How to tunnel VLANs over VPN
-
Hi,
I need to setup VPN tunnel to a remote office where main office has public static IP address while the branch (remote) office has dynamic address. Both offices have pfsense routers.
Through VPN I need to tunnel (currently) at least two different VLANs and keep them separated in the remote office. For one of those VLANs (i.e. VLAN 200)I don't have any control over and the only thing I can do is to tunnel it as layer 2 VLAN. At least one of the other VLANs (i.e. VLAN 150) can be normally routed through VPN tunnel (e.g. layer-3 tunnel).
And yes, I know that tunneling layer 2 is not the best idea, but I do need to do it anyway.
Here is a sketch:
I could really get some help with directions .

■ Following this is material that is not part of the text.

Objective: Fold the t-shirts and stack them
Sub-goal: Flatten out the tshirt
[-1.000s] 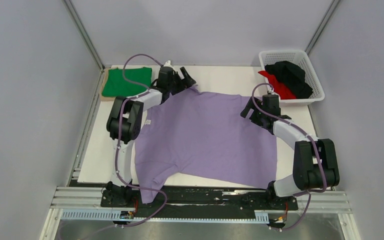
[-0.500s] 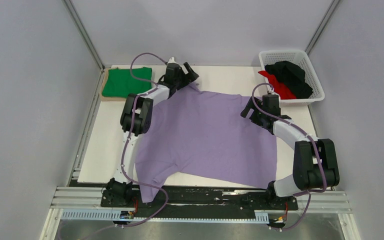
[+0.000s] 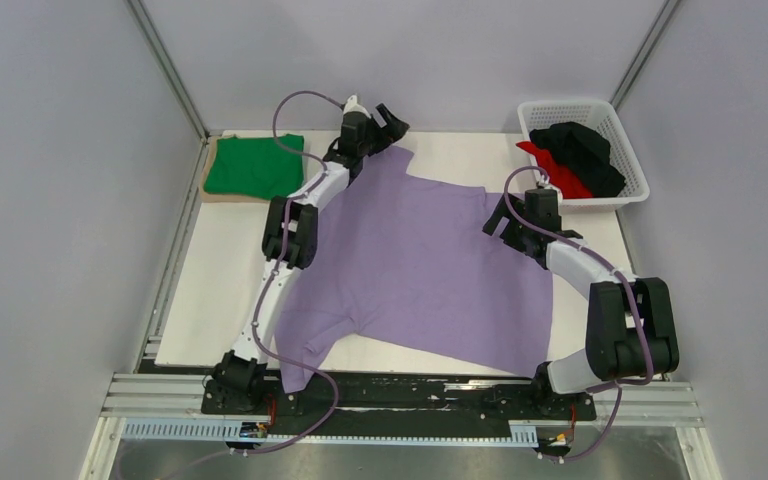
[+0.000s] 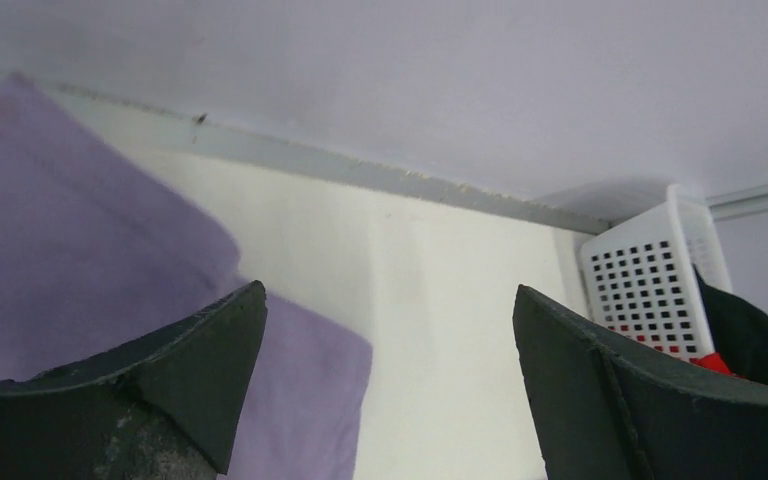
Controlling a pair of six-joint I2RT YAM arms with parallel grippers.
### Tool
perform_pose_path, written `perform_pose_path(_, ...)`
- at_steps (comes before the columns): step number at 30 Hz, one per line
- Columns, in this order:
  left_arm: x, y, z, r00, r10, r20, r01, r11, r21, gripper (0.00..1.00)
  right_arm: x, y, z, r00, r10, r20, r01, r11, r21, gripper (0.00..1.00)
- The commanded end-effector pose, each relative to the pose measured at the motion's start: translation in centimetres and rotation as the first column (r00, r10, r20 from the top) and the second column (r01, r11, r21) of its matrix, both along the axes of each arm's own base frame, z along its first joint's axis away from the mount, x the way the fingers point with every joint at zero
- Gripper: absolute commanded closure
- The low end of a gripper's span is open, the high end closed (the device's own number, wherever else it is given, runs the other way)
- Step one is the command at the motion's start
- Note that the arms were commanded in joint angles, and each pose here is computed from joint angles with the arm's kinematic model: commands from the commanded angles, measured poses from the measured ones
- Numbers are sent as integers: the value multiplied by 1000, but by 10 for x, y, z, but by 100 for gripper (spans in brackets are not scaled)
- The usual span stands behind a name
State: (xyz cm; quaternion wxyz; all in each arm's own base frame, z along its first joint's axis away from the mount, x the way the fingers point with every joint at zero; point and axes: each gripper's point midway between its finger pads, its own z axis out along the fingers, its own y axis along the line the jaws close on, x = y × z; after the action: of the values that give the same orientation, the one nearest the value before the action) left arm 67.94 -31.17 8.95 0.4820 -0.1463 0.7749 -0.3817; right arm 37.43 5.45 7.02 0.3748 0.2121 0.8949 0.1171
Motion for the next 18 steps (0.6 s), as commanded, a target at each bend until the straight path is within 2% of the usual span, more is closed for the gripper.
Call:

- Is this possible with IPSEC?
- how do I bridge layer 2 VLAN traffic on server and on client side?
- how to tunnel VLANs separately?
- should I use GRE, GIF or l2tp for layer-2 traffic? Any hint is much appreciated.
- If I try to use OpenVPN I guess I need to establish one tunnel per one VLAN.

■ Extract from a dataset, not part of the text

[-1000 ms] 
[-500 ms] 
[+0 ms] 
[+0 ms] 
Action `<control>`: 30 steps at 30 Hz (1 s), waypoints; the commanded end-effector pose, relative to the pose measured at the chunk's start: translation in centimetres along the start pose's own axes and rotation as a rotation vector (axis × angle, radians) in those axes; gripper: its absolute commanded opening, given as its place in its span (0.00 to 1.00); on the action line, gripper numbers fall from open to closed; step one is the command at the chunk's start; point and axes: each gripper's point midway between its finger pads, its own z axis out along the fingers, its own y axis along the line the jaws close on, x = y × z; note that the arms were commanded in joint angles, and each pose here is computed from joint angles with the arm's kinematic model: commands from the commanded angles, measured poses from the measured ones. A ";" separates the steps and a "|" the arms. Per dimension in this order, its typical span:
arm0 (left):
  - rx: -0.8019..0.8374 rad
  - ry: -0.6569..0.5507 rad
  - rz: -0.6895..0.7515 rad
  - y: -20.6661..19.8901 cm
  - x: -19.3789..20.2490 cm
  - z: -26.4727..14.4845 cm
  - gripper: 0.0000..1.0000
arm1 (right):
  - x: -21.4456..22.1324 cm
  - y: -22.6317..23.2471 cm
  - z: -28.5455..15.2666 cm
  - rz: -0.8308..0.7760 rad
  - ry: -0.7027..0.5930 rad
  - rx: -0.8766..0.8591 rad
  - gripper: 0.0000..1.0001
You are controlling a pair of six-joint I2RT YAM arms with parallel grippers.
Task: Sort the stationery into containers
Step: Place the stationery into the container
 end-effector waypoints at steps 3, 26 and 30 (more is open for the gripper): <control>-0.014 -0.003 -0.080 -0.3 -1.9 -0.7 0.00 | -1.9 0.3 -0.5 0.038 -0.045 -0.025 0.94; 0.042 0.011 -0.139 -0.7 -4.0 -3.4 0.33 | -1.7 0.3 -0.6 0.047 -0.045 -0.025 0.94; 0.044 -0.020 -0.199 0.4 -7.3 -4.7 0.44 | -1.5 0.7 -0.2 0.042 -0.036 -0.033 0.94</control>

- Same question regarding bridging of layer 2 traffic - how to bridge it on server and on client side?
Sorry for a ton of questions, but I am still trying to grasp the optimal approach.
- Is this possible with IPSEC?
-
You can't pass VLANs through a L3 (tun) tunnel. That requires a L2 (TAP) tunnel. However, you can't use L2 if the 2 ends are in different subnets. The way to do what you want is to route the various subnets to the other end and create the appropriate VLANs. You can route as many as you want and they'll all go through the same tunnel.
-
Thanks for the comment. I am aware that I need to use L2 tunnel (like tap on openvpn).
I just managed to create OpenVPN tunnel successfully by creating server and client side tap interfaces, and then bridging interfaces on the both sides with the appropriate VLAN interface.
I don't know if there is a similar approach for ipsec (with l2tp or gre)?
-
Again, you don't have to pass VLANs through the tunnel. Just create the VLANs at each end and route the subnets appropriately.